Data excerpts
⟨
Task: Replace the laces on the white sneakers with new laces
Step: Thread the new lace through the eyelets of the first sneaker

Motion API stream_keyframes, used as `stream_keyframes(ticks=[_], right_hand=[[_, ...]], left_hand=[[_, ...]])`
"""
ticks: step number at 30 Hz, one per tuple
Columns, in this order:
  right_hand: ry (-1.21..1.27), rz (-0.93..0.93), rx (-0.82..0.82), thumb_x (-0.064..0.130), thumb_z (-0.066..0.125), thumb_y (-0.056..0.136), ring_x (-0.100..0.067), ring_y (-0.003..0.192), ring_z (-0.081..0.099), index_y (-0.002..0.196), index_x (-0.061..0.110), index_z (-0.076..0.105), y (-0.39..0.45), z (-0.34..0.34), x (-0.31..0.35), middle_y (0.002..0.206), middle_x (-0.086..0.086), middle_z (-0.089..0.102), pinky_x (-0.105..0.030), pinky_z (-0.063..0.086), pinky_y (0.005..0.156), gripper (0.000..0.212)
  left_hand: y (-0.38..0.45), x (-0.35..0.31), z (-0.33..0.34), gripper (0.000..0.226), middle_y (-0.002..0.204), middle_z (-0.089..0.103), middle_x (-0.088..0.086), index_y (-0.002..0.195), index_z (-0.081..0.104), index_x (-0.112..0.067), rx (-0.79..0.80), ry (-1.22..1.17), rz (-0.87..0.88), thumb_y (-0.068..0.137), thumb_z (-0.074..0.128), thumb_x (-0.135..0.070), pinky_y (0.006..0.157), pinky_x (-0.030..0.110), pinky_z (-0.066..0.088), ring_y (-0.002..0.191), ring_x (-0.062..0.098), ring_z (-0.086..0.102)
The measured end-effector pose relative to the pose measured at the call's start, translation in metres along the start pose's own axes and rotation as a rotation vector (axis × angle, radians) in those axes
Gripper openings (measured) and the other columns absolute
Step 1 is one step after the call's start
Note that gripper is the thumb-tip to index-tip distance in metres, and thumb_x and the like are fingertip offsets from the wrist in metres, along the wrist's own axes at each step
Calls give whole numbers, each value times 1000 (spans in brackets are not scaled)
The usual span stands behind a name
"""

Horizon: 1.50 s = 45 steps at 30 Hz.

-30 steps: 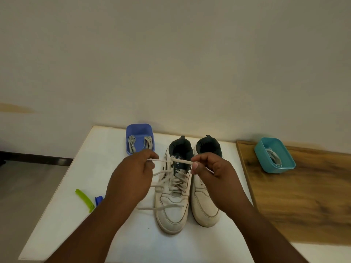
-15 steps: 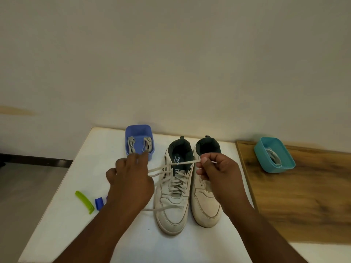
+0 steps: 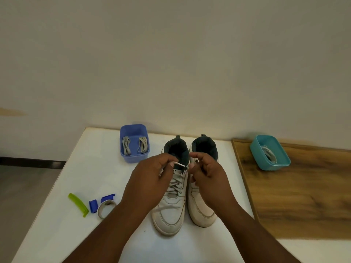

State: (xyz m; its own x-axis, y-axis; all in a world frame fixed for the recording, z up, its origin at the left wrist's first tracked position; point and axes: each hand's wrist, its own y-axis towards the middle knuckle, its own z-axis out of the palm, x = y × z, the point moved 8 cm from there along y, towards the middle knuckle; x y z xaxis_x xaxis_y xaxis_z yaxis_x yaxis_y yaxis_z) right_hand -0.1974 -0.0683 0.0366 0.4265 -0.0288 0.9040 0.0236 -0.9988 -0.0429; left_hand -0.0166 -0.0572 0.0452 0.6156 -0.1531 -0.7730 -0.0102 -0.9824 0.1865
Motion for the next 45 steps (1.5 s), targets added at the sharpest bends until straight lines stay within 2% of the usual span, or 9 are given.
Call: stream_keyframes(ticks=[4, 8, 11, 15, 19, 25, 30, 37, 45], right_hand=[[-238, -47, -8, 18, 57, 103, -6, 76, 65, 128, 44, 60, 2, 2, -14, 89, 15, 68, -17, 56, 74, 35], [-419, -148, 15, 21, 59, 102, 3, 94, 56, 137, 39, 60, 1, 14, -14, 113, 18, 63, -12, 44, 89, 39], [-511, -194, 19, 20, 56, 103, 2, 99, 51, 136, 37, 61, 1, 18, -14, 117, 13, 64, -4, 34, 85, 38], [-471, -204, 23, 21, 58, 100, -1, 93, 56, 129, 35, 63, 2, 16, -13, 108, 17, 62, -11, 42, 83, 32], [-472, -174, 27, 24, 59, 101, -1, 89, 58, 130, 35, 61, 3, 16, -18, 107, 17, 62, -17, 49, 83, 31], [-465, -149, 30, 21, 61, 100, -5, 92, 61, 126, 35, 61, 3, 17, -19, 110, 14, 65, -23, 54, 87, 30], [-452, -166, 27, 19, 63, 98, -4, 90, 61, 121, 35, 63, 3, 15, -18, 104, 16, 64, -18, 50, 82, 28], [-428, -176, 39, 21, 63, 98, -2, 88, 60, 122, 36, 64, 5, 16, -22, 102, 19, 63, -14, 47, 81, 28], [-410, -200, 34, 20, 65, 97, 6, 86, 57, 119, 36, 65, 4, 15, -21, 99, 23, 60, -10, 45, 82, 28]], left_hand=[[2, 6, 7, 29, 96, 70, -17, 111, 70, -34, -2, 43, -29, 98, 49, -50, 79, 19, 50, 88, 2, 63], [6, 5, 10, 23, 100, 63, -9, 111, 70, -33, -55, 163, -37, 100, 52, -40, 71, 8, 34, 87, 5, 57], [8, 7, 16, 23, 101, 62, -5, 116, 70, -34, -62, 249, -62, 100, 54, -34, 76, 23, 45, 92, 12, 58], [8, 9, 30, 26, 107, 64, -5, 118, 68, -36, 4, 392, -92, 102, 47, -40, 84, 36, 48, 97, 16, 55], [10, 12, 32, 33, 111, 64, -2, 131, 62, -30, 0, 292, -111, 103, 47, -38, 83, 29, 48, 100, 16, 57], [9, 4, 25, 26, 106, 65, 1, 119, 69, -27, 1, 334, -68, 103, 49, -31, 79, 30, 48, 95, 18, 58], [7, -1, 29, 24, 116, 56, -7, 115, 62, -37, 10, 500, -87, 102, 43, -39, 87, 34, 38, 107, 16, 48], [6, 8, 32, 13, 137, 51, -2, 100, 72, -38, -53, 514, -76, 92, 62, -39, 110, 55, 25, 140, 28, 32], [6, 11, 38, 12, 133, 53, 2, 98, 72, -36, -70, 575, -98, 91, 63, -37, 110, 60, 24, 142, 33, 31]])
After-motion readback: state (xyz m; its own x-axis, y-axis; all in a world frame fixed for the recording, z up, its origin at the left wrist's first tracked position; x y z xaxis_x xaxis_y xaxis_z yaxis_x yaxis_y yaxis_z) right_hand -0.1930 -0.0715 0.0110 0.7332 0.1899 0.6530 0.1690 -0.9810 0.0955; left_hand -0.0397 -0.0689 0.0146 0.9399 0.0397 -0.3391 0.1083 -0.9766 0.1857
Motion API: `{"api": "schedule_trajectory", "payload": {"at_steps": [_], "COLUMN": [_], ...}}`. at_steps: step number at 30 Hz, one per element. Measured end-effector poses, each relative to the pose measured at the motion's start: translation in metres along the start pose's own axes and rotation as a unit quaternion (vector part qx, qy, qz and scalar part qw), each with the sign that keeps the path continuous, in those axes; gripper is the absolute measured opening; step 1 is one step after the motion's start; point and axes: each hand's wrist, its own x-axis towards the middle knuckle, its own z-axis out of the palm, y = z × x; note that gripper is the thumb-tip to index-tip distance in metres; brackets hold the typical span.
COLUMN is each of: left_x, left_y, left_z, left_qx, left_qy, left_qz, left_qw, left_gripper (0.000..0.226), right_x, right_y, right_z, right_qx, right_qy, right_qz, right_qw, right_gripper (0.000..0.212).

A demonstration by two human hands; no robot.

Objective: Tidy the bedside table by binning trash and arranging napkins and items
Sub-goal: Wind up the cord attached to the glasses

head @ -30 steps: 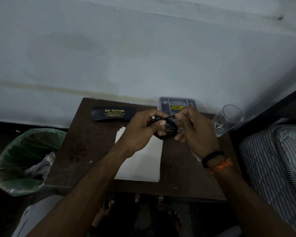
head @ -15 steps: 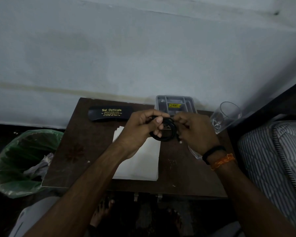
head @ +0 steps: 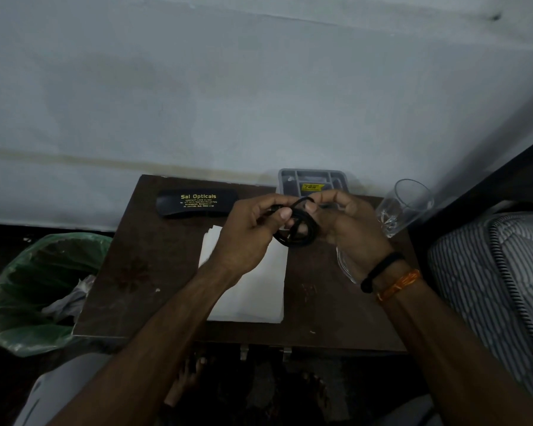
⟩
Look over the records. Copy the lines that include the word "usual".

* **Finished exercise**
The usual span stands behind a name
Motion for the next 45 steps (1.5 s), targets added at the sharpest bends until straight lines stay within 2% of the usual span, or 9 are given.

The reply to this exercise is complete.